## Records for the exercise
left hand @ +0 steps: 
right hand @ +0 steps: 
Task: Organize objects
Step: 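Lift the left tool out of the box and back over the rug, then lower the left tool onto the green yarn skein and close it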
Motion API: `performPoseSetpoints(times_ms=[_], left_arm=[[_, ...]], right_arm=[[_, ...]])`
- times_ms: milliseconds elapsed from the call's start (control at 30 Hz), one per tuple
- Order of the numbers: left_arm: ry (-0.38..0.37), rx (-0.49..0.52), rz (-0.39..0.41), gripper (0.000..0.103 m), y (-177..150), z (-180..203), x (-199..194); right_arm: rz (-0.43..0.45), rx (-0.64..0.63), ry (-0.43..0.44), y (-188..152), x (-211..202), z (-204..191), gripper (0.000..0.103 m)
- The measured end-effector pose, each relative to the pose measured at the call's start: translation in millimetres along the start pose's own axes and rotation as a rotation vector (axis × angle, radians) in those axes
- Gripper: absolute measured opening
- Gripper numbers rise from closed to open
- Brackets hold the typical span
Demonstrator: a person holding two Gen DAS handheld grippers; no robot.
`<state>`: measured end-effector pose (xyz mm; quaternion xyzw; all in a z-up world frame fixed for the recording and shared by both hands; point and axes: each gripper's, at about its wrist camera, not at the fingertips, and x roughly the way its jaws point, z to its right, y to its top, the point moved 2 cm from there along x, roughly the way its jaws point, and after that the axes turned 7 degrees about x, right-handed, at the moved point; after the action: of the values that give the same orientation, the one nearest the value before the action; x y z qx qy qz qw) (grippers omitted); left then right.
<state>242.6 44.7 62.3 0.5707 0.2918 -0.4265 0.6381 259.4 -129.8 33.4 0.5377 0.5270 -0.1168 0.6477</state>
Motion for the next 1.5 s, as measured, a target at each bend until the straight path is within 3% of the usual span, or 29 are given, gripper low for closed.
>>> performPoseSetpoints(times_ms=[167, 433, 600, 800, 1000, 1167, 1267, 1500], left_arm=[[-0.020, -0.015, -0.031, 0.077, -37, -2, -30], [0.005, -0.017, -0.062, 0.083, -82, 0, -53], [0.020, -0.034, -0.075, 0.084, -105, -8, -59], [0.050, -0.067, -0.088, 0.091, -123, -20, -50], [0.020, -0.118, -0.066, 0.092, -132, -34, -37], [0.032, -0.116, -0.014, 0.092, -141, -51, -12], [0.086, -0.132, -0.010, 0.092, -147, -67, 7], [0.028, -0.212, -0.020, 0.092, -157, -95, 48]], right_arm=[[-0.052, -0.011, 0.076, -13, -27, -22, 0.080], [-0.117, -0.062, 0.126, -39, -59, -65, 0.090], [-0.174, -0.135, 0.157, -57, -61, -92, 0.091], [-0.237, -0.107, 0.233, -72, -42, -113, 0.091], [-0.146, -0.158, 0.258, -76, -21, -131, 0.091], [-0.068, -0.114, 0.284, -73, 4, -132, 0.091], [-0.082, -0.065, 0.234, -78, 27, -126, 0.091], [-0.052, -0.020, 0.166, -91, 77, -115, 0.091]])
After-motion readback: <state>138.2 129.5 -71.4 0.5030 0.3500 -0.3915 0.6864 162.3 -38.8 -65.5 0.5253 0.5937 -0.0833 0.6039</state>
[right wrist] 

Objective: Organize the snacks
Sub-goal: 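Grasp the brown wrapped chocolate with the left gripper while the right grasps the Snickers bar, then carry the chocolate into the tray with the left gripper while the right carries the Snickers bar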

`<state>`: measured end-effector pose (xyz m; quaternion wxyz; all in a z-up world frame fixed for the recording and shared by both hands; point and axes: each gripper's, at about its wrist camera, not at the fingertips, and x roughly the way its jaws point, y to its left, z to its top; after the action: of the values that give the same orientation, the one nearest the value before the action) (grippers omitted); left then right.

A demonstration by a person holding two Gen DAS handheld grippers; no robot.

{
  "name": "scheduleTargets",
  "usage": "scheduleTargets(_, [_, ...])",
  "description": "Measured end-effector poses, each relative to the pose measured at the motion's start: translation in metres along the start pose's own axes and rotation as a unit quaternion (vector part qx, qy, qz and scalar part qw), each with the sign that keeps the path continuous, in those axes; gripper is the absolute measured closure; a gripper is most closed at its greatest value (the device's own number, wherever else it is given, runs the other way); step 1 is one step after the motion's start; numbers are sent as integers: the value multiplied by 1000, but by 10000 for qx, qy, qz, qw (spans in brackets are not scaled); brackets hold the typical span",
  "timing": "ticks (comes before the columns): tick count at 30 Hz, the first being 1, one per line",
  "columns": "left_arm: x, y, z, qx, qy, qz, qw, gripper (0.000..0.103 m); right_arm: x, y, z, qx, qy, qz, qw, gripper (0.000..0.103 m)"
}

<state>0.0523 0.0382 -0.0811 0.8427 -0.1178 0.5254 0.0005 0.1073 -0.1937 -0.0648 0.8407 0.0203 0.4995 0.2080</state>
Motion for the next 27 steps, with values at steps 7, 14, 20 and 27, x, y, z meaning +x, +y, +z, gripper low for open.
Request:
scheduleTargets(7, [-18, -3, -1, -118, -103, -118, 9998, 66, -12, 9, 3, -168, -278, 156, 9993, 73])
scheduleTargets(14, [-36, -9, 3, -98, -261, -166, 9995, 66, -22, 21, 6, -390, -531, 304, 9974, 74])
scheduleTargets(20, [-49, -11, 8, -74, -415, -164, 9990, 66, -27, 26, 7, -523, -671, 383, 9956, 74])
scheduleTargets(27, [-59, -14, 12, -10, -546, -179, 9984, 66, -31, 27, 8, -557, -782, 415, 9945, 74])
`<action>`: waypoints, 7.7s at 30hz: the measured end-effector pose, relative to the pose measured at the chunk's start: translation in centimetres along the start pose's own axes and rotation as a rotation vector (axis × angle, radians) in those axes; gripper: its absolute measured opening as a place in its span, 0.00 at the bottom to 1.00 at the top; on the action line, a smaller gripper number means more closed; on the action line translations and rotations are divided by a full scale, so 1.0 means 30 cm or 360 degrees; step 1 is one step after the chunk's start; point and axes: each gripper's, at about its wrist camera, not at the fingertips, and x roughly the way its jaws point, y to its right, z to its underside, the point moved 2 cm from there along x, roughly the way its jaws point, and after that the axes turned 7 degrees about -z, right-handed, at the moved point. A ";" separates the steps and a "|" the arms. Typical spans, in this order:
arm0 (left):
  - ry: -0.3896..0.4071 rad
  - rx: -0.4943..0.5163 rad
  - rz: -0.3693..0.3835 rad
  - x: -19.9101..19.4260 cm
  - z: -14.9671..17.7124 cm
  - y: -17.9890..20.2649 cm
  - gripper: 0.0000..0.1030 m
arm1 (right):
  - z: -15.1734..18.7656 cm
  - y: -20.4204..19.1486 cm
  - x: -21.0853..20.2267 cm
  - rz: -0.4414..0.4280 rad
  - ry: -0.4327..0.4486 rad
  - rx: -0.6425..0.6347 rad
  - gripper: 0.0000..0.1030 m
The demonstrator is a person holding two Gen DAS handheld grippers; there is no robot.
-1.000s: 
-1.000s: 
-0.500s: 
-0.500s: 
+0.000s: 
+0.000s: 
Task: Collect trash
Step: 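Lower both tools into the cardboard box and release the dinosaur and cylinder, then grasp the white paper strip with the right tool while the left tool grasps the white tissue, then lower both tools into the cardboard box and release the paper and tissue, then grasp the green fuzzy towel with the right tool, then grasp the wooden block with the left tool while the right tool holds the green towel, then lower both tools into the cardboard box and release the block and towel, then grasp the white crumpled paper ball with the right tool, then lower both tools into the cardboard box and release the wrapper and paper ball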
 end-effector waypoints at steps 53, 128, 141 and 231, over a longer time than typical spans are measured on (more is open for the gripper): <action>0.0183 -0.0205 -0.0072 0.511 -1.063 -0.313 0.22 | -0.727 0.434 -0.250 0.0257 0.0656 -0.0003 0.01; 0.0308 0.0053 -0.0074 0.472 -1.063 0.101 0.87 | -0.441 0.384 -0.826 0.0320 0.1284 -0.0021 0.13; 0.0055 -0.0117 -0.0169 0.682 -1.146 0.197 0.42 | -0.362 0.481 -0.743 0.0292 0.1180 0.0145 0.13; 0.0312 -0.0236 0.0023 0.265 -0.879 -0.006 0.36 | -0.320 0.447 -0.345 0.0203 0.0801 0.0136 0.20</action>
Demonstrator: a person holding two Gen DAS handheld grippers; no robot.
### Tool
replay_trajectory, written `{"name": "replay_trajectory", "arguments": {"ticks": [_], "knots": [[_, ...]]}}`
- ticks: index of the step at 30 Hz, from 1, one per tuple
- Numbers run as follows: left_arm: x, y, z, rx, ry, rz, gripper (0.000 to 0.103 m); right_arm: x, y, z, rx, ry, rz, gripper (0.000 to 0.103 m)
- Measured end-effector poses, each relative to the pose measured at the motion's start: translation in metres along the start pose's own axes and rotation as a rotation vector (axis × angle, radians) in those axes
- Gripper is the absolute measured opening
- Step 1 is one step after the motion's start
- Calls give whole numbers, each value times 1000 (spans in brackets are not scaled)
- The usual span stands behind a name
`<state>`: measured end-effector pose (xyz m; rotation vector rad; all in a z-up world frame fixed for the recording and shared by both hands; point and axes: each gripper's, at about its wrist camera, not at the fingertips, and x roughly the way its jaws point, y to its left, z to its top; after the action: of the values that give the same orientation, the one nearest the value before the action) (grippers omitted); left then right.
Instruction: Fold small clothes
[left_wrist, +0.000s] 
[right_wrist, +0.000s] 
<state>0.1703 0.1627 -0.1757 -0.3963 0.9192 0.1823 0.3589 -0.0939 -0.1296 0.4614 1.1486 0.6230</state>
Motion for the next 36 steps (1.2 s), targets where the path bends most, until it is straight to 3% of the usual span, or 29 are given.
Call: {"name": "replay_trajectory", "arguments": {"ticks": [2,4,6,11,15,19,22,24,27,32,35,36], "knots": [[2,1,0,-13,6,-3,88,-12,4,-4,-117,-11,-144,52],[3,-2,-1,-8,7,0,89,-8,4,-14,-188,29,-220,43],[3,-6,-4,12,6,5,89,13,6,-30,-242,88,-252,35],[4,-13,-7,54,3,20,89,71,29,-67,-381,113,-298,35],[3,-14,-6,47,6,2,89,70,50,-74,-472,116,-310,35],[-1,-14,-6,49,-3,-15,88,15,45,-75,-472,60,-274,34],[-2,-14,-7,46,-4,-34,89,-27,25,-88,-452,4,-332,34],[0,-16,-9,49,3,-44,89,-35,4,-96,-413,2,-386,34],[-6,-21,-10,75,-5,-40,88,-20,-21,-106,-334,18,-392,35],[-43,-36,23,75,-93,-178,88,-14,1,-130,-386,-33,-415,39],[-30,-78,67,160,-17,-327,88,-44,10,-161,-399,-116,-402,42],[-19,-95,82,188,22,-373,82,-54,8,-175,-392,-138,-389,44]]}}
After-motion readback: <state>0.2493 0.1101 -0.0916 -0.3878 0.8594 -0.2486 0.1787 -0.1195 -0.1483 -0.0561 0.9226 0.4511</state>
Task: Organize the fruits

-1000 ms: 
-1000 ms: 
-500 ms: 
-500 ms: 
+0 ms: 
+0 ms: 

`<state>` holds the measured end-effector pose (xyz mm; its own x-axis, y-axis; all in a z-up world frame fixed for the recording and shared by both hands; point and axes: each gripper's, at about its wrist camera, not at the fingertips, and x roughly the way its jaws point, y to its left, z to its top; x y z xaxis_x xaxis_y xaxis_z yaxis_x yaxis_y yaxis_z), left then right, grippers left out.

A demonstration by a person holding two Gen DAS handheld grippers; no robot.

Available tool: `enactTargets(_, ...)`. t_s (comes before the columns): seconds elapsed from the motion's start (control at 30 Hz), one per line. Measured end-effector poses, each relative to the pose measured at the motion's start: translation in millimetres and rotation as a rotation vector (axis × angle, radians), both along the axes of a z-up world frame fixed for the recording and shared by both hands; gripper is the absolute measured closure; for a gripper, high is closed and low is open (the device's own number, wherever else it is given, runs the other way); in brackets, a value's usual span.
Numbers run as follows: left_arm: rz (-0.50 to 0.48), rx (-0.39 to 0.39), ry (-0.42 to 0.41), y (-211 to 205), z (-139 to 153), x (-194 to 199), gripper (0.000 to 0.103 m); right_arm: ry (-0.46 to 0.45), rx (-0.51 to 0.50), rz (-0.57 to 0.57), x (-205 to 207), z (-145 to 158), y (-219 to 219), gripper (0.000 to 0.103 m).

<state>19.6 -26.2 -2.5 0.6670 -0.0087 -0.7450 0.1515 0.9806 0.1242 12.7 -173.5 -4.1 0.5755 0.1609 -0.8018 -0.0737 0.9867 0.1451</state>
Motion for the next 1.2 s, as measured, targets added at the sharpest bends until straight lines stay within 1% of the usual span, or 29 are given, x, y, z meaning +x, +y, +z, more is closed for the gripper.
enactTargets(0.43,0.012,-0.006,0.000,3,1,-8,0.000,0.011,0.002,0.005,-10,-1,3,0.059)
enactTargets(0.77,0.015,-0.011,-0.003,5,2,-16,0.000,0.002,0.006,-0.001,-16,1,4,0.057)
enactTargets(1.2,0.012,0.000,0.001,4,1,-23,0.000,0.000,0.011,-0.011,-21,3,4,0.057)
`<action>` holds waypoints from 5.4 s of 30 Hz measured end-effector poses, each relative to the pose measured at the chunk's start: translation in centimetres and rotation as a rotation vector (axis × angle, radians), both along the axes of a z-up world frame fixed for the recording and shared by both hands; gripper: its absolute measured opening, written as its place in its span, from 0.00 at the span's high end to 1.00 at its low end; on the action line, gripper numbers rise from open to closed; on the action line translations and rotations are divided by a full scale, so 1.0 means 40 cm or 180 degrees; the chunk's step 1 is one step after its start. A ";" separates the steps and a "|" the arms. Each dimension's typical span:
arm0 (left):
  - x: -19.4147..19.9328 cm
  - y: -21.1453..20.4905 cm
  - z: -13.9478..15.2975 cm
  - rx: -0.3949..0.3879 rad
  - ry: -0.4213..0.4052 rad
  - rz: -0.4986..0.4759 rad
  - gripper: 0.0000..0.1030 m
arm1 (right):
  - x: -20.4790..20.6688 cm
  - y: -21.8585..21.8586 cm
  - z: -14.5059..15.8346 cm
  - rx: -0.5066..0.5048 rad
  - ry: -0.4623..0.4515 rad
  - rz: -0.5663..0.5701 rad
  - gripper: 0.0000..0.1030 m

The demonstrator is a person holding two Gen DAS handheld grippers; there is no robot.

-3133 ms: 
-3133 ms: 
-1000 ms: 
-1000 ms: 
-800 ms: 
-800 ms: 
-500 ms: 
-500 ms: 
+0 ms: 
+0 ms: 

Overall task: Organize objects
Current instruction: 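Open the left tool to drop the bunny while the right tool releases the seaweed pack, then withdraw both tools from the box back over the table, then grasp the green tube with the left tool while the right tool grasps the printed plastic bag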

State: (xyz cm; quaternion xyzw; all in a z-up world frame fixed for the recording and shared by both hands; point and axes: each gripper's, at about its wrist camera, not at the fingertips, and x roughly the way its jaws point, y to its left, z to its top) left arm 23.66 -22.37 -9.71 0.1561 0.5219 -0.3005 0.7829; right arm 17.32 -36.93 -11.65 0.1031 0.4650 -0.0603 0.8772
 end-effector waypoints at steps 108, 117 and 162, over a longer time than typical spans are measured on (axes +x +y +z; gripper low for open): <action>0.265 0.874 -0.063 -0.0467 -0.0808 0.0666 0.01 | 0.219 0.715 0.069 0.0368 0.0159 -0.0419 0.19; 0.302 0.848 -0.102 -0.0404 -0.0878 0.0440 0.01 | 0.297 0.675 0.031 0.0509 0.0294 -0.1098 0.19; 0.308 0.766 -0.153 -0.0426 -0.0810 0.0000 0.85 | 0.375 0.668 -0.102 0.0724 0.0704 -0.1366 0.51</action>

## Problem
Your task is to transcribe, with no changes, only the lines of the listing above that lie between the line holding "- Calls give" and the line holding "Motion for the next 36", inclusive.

## Result below
- Calls give whole numbers, each value times 1000 (spans in brackets are not scaled)
- The usual span stands behind a name
`<state>`: measured end-effector pose (xyz m; rotation vector rad; all in a z-up world frame fixed for the recording and shared by both hands; point and axes: each gripper's, at about its wrist camera, not at the fingertips, and x roughly the way its jaws point, y to its left, z to its top; after the action: of the values that give the same orientation, the one nearest the value before the action) (grippers omitted); left then right.
Instruction: Fold small clothes
[left_wrist, +0.000s] 
[right_wrist, +0.000s] 
<state>0.1703 0.1627 -0.1757 -0.3963 0.9192 0.1823 0.3589 -0.0939 -0.1296 0.4614 1.1486 0.6230</state>
Motion for the next 36 steps (1.2 s), targets where the path bends most, until it is straight to 3% of the usual span, or 29 are given.

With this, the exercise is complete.